新生儿非综合征型聋常见耳聋基因突变研究

The study on common deafness gene mutation of nonsyndromic deafness

目的分析新生儿非综合征型聋常见耳聋基因突变状况。方法选取2016年1~12月在我院分娩的3702例新生儿,采集脐静脉血进行耳聋基因芯片检测,检测结果为阳性的患儿进行基因测序,GJB3基因位点不需要测序,进行遗传咨询;线粒体突变不需要测序,发药物性卡片,本研究共检测9个位点,包括GJB2基因位点(35)、GJB2基因位点(176)、GJB2基因位点(235)、GJB2基因位点(299)、GJB3基因位点(538)、SLC26A4基因位点(2168)、SLC26A4基因位点(IVS7-2)、线粒体12S r RNA基因位点(1555)、线粒体12S r RNA基因位点(1494),对检测结果进行统计分析。结果 152例新生儿阳性结果中,其中94例携带GJB2基因,携带率为2.5%,5例携带GJB3基因,携带率为0.13%,43例携带SLC26A4基因,携带率为1.16%,10例携带线粒体12S r RNA基因,携带率为0.27%。总携带率为4.11%。结论耳聋基因筛查有利于明确新生儿非综合征型聋的发病分子学基础,可为临床大规模筛查和辅助诊断新生儿非综合征型聋提供参考依据。

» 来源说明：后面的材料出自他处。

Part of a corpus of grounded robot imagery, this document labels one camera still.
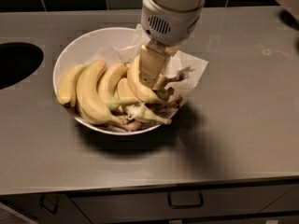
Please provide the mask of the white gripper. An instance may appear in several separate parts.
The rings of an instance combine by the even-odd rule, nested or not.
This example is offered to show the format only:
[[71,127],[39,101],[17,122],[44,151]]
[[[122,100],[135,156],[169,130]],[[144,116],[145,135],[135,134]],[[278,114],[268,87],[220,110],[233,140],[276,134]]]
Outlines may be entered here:
[[143,0],[141,25],[151,37],[139,57],[140,82],[153,88],[178,45],[198,22],[205,0]]

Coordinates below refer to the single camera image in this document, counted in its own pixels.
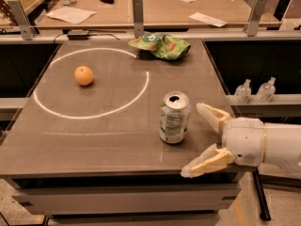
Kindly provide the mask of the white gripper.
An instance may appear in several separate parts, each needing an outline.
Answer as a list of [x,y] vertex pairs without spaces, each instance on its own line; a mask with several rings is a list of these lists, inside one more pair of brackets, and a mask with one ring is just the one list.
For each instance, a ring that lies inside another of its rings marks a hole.
[[263,161],[264,130],[261,120],[232,119],[230,113],[204,103],[197,104],[197,111],[217,134],[223,129],[222,142],[226,148],[218,149],[216,144],[212,144],[182,167],[182,177],[195,178],[223,170],[233,162],[240,166],[257,167]]

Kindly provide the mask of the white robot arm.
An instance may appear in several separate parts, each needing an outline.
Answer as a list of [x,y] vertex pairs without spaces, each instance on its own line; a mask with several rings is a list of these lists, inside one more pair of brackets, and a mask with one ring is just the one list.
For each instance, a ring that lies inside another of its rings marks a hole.
[[182,168],[181,176],[199,177],[230,164],[257,167],[265,163],[301,177],[300,125],[233,118],[228,112],[206,104],[198,104],[197,111],[221,136],[222,146],[211,145]]

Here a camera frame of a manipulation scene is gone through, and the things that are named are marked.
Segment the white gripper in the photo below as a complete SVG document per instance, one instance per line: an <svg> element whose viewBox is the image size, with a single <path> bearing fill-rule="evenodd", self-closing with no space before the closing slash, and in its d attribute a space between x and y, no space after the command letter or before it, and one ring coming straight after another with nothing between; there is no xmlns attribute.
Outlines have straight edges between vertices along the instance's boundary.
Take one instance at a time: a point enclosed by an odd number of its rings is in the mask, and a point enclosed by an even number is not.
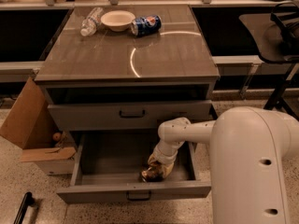
<svg viewBox="0 0 299 224"><path fill-rule="evenodd" d="M176 160L178 150L184 144L183 141L166 142L160 140L156 147L153 149L152 155L148 158L149 166L161 166L161 176L166 179L172 172L174 162Z"/></svg>

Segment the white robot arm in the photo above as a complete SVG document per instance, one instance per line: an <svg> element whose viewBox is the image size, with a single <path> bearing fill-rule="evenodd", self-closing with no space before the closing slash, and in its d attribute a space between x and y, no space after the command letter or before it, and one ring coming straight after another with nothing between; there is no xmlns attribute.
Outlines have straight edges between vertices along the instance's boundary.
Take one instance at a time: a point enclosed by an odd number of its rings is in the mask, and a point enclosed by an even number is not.
<svg viewBox="0 0 299 224"><path fill-rule="evenodd" d="M168 176L184 142L209 145L214 224L291 224L282 160L299 153L299 121L278 112L234 107L218 119L172 119L158 128L148 164Z"/></svg>

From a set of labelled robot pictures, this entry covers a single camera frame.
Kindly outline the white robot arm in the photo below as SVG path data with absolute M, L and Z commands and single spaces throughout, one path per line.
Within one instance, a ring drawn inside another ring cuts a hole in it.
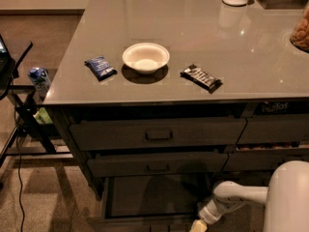
M 283 163 L 273 172 L 267 187 L 217 183 L 212 195 L 198 205 L 198 218 L 189 232 L 206 232 L 223 215 L 254 203 L 265 207 L 263 232 L 309 232 L 309 163 Z

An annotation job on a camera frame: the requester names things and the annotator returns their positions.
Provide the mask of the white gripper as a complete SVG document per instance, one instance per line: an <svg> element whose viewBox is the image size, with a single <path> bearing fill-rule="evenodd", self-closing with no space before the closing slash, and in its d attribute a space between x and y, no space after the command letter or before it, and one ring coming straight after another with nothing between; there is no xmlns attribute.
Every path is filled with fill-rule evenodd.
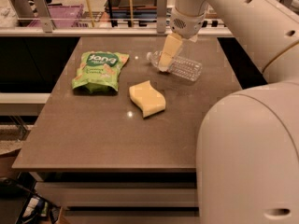
<svg viewBox="0 0 299 224"><path fill-rule="evenodd" d="M168 35L158 62L166 72L182 46L182 38L191 39L198 34L206 16L206 7L173 7L170 17L172 34Z"/></svg>

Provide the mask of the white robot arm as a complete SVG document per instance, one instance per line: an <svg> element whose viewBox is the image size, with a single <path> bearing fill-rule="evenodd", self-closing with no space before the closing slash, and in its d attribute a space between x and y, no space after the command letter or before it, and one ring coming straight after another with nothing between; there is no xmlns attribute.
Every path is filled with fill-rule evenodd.
<svg viewBox="0 0 299 224"><path fill-rule="evenodd" d="M265 83L204 117L196 148L200 224L299 224L299 21L277 0L176 0L170 26L197 35L212 7Z"/></svg>

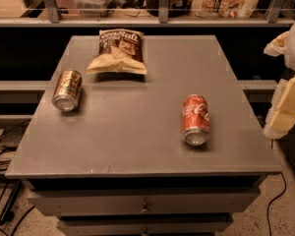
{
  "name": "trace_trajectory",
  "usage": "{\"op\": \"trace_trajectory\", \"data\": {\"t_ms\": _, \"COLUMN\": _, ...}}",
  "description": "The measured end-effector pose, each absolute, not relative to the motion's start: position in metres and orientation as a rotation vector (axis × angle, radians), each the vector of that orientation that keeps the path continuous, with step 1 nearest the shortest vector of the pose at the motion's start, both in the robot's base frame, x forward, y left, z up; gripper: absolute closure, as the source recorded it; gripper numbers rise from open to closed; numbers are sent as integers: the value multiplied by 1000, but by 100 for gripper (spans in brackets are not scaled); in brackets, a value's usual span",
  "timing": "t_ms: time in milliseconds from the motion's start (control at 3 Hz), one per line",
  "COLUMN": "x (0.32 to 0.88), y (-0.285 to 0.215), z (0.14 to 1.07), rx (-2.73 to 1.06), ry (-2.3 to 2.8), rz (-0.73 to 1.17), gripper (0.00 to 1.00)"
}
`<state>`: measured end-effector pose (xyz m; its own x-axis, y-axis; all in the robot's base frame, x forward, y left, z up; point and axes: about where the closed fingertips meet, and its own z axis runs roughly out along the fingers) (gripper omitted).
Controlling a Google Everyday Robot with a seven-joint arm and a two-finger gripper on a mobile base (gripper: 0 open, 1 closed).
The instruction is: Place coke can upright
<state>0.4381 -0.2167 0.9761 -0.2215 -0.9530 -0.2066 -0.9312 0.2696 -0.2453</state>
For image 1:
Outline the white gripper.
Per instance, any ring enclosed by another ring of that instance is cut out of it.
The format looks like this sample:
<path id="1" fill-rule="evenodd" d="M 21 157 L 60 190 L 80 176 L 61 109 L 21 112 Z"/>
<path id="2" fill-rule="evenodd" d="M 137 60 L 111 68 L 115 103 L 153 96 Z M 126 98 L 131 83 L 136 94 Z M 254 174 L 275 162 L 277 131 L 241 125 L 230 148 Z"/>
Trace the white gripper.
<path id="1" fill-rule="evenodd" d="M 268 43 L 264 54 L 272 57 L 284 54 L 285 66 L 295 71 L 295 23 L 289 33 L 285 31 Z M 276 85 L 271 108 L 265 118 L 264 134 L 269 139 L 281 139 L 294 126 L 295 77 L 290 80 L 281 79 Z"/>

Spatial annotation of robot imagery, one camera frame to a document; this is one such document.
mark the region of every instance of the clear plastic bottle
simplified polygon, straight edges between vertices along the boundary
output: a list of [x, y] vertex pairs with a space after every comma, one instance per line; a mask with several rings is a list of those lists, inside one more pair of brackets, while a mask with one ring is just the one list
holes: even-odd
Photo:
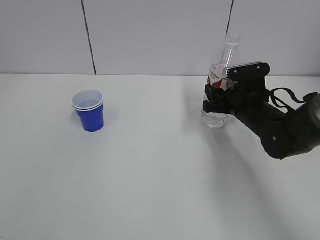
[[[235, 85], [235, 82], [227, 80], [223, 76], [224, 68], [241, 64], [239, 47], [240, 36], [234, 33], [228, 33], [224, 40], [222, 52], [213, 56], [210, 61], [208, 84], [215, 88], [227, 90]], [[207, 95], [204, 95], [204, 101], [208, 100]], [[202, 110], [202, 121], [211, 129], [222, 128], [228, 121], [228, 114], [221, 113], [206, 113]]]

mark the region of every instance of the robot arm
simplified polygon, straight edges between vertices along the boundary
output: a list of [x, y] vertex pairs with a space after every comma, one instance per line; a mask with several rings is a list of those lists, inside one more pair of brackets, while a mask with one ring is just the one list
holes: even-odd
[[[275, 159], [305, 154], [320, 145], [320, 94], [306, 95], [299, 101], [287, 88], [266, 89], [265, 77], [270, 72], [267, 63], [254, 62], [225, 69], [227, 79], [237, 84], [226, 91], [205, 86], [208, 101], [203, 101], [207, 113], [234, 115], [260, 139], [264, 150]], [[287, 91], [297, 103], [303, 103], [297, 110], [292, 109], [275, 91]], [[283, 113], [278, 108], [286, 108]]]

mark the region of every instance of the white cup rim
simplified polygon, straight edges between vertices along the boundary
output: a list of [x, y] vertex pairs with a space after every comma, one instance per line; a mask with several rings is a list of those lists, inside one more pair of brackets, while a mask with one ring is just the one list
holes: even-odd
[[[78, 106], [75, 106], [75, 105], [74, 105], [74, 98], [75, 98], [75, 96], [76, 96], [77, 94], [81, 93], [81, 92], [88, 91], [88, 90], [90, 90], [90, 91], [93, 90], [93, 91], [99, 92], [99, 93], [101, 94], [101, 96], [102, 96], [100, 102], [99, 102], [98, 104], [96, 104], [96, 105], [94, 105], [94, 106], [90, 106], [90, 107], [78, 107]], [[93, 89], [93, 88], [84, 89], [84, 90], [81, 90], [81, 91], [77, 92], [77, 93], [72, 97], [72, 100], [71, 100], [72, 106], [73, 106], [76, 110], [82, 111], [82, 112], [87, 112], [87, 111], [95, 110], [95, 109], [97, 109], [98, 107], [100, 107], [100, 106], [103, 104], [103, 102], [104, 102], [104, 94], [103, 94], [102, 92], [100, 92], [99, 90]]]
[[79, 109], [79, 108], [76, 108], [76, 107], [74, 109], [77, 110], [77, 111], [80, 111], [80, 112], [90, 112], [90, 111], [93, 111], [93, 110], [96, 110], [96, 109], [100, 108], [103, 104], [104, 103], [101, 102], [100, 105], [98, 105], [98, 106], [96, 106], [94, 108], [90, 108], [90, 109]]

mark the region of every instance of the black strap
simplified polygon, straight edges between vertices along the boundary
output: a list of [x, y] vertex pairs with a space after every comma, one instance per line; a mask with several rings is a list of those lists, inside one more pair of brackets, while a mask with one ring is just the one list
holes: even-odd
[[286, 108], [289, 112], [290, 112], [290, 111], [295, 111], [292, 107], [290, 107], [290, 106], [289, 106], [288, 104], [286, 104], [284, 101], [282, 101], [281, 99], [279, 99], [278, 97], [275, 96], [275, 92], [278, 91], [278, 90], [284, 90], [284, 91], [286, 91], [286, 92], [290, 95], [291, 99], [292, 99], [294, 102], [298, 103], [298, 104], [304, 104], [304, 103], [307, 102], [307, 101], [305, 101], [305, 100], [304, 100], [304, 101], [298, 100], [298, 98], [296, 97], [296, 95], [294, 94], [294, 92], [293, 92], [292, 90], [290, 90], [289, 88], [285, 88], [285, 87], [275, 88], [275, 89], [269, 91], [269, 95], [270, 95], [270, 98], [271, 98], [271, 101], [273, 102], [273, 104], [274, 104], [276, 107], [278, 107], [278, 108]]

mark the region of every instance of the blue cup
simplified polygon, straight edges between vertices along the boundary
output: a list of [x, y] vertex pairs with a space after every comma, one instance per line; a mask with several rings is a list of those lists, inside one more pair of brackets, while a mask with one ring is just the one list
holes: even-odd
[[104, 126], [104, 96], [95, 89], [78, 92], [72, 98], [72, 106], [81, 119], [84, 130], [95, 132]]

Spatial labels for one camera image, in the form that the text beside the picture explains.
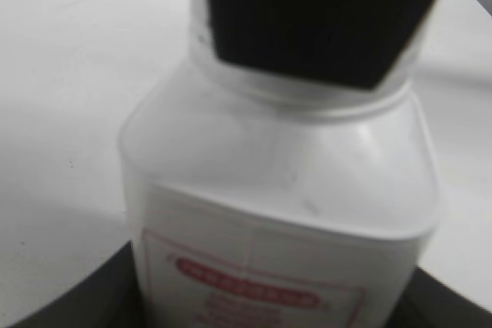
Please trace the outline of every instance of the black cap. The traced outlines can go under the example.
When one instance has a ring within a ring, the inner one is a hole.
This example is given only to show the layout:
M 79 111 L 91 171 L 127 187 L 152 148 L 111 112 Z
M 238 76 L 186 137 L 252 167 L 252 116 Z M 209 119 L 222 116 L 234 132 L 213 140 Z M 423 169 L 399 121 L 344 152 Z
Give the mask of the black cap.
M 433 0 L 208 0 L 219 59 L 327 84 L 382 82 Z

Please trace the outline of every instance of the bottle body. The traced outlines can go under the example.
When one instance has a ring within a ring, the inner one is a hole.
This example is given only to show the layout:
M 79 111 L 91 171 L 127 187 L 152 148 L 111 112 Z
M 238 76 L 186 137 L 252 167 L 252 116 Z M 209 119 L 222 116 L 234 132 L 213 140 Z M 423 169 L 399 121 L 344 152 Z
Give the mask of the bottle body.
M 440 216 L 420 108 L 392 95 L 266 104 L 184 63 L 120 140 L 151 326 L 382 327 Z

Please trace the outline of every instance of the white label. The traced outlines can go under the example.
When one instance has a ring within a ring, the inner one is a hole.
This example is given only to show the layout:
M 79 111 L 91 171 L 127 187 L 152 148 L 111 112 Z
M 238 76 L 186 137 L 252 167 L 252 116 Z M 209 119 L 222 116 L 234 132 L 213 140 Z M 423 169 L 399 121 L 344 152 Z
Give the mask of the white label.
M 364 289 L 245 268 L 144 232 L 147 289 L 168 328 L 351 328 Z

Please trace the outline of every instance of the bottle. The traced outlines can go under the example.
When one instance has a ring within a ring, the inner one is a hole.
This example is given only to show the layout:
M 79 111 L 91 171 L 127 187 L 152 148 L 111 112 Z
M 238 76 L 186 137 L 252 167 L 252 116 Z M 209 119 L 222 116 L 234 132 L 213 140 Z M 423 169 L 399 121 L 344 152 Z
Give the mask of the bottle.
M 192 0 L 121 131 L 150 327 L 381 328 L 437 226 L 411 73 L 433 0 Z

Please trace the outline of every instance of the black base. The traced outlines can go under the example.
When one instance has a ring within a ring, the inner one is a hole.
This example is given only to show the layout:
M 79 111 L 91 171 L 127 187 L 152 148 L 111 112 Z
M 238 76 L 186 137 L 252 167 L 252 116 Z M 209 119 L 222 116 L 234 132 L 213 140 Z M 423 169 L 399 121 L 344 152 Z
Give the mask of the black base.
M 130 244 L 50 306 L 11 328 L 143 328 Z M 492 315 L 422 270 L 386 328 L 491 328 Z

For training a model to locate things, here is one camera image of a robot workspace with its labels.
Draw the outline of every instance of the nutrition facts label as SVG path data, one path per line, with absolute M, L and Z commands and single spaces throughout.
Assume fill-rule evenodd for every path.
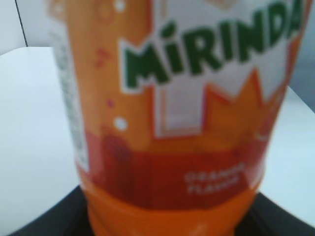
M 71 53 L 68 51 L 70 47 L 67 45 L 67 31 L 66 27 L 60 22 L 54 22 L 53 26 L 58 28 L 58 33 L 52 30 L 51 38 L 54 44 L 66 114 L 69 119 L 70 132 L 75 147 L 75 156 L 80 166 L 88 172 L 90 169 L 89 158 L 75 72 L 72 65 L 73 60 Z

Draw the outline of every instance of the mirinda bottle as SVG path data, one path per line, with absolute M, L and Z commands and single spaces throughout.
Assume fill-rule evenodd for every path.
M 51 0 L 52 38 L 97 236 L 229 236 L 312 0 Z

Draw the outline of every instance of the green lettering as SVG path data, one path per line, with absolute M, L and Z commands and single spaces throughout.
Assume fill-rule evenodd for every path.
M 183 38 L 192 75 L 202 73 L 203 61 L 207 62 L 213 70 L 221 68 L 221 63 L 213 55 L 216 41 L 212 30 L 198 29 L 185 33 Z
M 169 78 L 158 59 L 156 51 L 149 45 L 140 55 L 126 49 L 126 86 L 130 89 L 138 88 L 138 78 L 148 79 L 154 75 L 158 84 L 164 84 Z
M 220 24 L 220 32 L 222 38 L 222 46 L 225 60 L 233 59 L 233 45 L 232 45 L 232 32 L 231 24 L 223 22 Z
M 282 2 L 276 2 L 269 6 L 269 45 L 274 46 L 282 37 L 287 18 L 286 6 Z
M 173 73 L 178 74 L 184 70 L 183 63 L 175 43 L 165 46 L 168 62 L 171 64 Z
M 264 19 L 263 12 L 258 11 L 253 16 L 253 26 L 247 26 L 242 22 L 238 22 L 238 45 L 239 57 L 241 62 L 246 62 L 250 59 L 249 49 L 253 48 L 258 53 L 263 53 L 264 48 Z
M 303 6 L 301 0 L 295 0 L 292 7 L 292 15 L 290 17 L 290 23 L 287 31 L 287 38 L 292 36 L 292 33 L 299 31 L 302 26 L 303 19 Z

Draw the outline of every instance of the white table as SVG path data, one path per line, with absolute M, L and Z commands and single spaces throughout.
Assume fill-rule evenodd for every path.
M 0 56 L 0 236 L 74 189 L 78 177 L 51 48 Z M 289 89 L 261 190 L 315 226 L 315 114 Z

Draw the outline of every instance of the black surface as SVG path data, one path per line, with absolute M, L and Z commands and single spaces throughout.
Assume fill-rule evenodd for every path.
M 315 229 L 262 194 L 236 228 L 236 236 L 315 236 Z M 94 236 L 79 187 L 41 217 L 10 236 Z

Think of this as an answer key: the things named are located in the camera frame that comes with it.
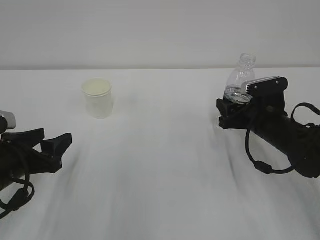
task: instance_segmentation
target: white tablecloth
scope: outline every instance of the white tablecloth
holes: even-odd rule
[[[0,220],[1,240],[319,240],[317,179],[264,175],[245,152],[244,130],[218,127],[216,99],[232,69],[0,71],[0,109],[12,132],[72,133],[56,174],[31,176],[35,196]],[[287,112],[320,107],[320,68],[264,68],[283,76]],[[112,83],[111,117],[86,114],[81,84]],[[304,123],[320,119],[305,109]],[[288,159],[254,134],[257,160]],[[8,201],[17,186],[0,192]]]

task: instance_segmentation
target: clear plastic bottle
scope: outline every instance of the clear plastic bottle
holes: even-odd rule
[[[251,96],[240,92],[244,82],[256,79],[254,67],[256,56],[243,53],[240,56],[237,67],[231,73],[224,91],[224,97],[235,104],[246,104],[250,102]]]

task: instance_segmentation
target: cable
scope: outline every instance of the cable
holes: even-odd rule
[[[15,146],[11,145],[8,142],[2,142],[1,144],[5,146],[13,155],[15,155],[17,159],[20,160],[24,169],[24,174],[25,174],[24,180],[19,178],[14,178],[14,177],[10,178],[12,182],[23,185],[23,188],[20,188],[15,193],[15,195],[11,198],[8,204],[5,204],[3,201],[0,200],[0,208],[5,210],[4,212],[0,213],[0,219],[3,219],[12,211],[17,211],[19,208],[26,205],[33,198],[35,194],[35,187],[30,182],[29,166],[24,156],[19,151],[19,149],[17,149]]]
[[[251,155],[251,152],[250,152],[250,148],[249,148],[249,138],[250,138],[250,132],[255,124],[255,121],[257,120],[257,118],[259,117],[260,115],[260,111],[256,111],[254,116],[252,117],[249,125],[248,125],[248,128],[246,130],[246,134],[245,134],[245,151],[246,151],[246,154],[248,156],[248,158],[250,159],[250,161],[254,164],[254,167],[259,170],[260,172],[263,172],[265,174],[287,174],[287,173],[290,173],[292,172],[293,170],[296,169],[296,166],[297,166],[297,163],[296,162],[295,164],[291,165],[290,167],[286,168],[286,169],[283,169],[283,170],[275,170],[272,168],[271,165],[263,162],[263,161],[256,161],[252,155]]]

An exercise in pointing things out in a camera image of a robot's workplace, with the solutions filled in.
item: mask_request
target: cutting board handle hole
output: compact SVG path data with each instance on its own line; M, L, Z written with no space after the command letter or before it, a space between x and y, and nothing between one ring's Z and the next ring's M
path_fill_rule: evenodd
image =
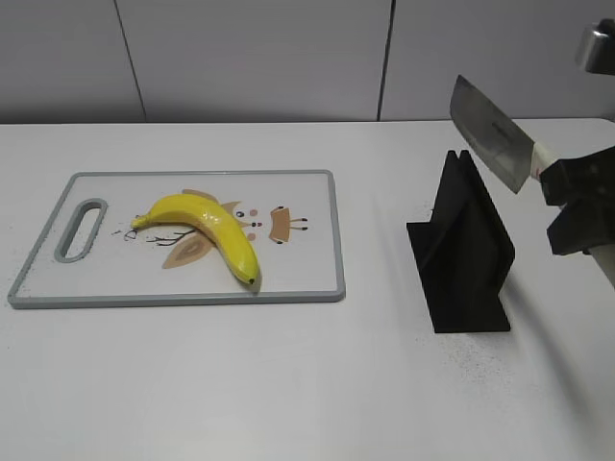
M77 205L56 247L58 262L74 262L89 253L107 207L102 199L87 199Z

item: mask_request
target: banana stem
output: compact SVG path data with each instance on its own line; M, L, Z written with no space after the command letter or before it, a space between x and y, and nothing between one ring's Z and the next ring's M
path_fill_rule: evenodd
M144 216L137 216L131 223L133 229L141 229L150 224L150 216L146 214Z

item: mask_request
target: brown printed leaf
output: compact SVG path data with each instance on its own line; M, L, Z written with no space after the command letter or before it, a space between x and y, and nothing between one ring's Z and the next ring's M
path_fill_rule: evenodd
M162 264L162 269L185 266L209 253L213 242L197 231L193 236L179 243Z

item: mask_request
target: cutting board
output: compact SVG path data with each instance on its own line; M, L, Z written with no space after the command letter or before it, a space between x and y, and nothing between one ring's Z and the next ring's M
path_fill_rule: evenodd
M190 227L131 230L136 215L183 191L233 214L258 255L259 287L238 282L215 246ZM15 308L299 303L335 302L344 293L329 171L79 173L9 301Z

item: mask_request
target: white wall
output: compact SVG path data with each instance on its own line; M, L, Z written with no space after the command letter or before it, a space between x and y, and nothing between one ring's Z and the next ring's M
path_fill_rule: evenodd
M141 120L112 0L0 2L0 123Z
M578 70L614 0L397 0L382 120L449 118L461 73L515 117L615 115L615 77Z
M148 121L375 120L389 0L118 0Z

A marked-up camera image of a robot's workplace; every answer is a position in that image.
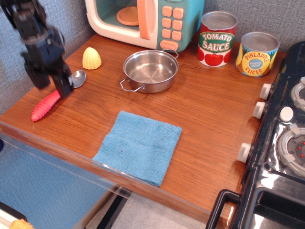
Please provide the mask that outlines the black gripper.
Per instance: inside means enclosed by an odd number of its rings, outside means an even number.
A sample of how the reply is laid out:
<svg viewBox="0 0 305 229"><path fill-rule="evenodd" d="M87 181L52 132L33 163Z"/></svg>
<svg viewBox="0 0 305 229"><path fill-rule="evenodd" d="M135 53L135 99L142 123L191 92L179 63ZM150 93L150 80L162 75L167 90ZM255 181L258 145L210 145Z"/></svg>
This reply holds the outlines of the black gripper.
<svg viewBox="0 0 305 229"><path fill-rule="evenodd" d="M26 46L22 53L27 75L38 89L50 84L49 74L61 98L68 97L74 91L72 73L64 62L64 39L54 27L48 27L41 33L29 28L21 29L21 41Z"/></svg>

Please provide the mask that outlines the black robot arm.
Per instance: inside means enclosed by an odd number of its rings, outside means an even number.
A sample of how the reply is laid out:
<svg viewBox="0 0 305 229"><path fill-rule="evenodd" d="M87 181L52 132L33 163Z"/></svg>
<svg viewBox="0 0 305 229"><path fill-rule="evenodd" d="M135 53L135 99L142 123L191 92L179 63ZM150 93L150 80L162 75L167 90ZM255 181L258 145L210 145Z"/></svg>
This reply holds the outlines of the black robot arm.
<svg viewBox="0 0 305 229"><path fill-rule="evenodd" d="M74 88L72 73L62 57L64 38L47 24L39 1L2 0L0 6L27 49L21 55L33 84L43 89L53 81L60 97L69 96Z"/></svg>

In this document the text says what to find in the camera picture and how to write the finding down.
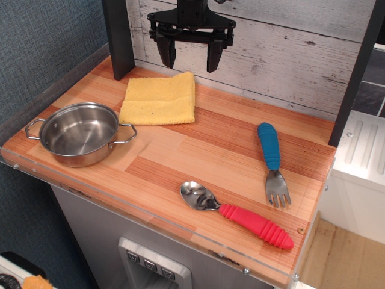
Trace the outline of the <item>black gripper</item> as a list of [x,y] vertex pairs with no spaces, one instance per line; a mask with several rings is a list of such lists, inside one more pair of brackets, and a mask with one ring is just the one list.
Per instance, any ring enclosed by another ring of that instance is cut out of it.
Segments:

Objective To analyze the mutation of the common deafness gene in nonsyndromic deafness of the newborn.Methods Three thousand seven hunclred and two cases of newborns who delivered in our hospital from January 2016 to December were included.Umbilical vein blood was collected for detection of deafness by gene chip.Gene sequencing and genetic counseling were carried out in children with positive results.The GJB3 gene site didn’t need to be sequenced.Mitochondrial mutations didn't need to be sequenced.Drug-related cards were divided.In this study,nine gene sites were detected,including GJB2(35,176,235,299)gene sites,GJB3(538)gene site,SLC26A4(2168)gene site,SLC26A4(IVS7-2)gene site and mitochondrial 12S rRNA(1555,1494)gene sites.The test results were statistically analyzed.Results In the 152 positive neonates,94 cases carried GJB2 gene with carrying rate of 2.5%,5 cases carried GJB3 gene with carrying rate of 0.13%,43 cases carried SLC26A4 gene with carrying rate of 1.16%,and 10 cases carried the mitochondrial 12S rRNA gene with carrying rate of 0.27%.The total carrying rate was 4.11%.Conclusion Deafness gene screening could help to define the molecular basis of pathogenesis,and can be used as a reference for large scale clinical screening and auxiliary diagnosis of non syndromic deafness of newborn.